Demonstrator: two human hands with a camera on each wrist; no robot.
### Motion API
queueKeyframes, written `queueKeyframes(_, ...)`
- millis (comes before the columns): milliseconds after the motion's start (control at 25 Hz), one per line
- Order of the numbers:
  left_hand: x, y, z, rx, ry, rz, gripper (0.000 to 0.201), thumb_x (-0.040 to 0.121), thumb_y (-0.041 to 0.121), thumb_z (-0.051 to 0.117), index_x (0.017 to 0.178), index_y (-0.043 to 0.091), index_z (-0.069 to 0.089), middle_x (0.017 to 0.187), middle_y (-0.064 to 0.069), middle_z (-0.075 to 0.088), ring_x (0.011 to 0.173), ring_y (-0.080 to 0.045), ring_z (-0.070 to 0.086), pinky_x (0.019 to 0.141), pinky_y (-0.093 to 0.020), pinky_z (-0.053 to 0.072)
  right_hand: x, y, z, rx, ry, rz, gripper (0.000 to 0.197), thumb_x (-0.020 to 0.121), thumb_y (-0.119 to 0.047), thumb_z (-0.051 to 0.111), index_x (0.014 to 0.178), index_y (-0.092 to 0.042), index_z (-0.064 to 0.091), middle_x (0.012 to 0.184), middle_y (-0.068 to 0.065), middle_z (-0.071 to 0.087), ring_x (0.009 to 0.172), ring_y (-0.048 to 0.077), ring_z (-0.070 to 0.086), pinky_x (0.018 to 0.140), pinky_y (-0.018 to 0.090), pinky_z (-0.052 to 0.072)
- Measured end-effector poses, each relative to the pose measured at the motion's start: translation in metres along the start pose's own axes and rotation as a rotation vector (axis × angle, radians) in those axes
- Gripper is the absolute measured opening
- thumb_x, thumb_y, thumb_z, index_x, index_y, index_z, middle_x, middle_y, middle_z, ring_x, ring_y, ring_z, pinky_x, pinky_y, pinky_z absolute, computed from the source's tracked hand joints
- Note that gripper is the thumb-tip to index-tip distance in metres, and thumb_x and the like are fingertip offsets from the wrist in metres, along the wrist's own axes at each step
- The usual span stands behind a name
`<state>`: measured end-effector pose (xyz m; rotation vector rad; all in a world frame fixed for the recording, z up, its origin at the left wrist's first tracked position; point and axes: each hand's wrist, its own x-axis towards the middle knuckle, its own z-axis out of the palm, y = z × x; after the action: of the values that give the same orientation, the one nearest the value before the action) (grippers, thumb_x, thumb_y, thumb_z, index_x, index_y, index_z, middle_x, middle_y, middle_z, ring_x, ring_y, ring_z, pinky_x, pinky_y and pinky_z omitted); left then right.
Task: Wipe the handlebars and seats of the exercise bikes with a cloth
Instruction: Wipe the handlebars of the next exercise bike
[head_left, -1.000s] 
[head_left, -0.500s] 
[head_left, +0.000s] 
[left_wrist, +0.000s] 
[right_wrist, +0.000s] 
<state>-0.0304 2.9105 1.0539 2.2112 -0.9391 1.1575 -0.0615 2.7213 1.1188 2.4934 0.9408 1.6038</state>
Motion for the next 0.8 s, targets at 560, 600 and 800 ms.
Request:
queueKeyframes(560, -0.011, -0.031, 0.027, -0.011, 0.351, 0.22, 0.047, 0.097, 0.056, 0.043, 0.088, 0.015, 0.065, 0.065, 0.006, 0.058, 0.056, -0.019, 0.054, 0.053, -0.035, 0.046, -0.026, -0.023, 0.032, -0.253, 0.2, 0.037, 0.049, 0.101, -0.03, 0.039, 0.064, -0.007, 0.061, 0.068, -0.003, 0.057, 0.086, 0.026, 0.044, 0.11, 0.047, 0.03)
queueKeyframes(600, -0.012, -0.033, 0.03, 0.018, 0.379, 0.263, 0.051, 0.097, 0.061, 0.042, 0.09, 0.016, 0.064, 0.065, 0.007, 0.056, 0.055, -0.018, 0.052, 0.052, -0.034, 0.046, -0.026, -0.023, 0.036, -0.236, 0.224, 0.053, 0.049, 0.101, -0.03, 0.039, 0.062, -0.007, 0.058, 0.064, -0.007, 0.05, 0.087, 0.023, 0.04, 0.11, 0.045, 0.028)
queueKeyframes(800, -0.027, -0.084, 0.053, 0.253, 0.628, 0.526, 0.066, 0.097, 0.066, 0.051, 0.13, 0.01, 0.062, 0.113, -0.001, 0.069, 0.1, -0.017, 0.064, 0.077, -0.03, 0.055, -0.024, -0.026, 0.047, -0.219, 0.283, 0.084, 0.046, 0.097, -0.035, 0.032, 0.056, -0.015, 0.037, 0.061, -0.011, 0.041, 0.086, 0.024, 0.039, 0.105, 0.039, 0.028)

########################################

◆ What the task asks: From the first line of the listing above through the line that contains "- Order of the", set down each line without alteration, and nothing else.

◆ Solution to the problem:
Demonstrator: two human hands with a camera on each wrist; no robot.
### Motion API
queueKeyframes, written `queueKeyframes(_, ...)`
- millis (comes before the columns): milliseconds after the motion's start (control at 25 Hz), one per line
- Order of the numbers:

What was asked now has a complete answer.